──────── EXTRACTED ENTRIES ────────
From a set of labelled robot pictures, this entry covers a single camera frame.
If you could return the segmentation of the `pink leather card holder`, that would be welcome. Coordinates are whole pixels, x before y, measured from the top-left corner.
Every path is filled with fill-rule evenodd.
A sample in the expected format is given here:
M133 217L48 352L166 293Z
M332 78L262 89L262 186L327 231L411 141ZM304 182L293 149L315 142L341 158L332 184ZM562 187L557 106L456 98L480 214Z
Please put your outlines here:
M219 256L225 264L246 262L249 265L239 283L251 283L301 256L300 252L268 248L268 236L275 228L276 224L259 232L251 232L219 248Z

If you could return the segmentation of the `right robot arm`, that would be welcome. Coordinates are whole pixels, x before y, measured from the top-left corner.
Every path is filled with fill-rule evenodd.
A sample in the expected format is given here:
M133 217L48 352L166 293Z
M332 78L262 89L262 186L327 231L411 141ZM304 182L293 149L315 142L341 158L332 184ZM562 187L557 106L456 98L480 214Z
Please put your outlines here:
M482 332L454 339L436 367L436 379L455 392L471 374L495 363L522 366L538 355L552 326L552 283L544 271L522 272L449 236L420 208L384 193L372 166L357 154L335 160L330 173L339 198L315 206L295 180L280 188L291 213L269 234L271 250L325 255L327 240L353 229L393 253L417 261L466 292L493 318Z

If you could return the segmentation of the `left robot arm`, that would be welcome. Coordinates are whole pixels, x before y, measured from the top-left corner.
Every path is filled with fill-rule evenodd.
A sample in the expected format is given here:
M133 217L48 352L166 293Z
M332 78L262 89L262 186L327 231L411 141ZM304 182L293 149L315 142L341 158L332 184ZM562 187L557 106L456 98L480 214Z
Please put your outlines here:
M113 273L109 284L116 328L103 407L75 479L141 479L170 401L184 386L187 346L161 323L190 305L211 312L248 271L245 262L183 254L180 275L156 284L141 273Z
────────
▸ **EXERCISE PROMPT**
What's needed is an exact copy of every entry.

▸ **RESPONSE AREA**
From a set of labelled robot pictures, this entry covers a single camera frame.
If you could return the segmentation of the `pink leather card holder`, that would be welcome. Coordinates are whole pixels, x before y, measured from the top-left corner.
Every path is filled with fill-rule evenodd.
A sample in the expected format is given here:
M133 217L48 352L166 293Z
M332 78L262 89L262 186L327 231L411 141ZM304 182L293 149L315 142L341 158L332 184ZM562 187L557 106L456 98L480 214Z
Please put your outlines here:
M219 256L225 264L246 262L249 265L239 283L251 283L301 256L300 252L268 248L268 236L275 228L276 224L259 232L251 232L219 248Z

If you could return the segmentation of the `right robot arm`, that would be welcome. Coordinates are whole pixels, x before y, measured from the top-left corner.
Every path is filled with fill-rule evenodd.
A sample in the expected format is given here:
M133 217L48 352L166 293Z
M332 78L262 89L262 186L327 231L411 141ZM304 182L293 149L315 142L341 158L332 184ZM562 187L557 106L456 98L480 214Z
Please put your outlines here:
M482 332L454 339L436 367L436 379L455 392L471 374L495 363L522 366L538 355L552 326L552 283L544 271L522 272L449 236L420 208L384 193L372 166L357 154L335 160L330 173L339 198L315 206L295 180L280 188L291 213L269 234L271 250L325 255L327 240L353 229L393 253L417 261L466 292L493 318Z

If you could return the segmentation of the `left robot arm`, that would be welcome. Coordinates are whole pixels, x before y, measured from the top-left corner.
Every path is filled with fill-rule evenodd.
A sample in the expected format is given here:
M133 217L48 352L166 293Z
M332 78L262 89L262 186L327 231L411 141ZM304 182L293 149L315 142L341 158L332 184ZM562 187L557 106L456 98L480 214Z
Please put your outlines here:
M113 273L109 284L116 328L103 407L75 479L141 479L170 401L184 386L187 346L161 323L190 305L211 312L248 271L245 262L183 254L180 275L156 284L141 273Z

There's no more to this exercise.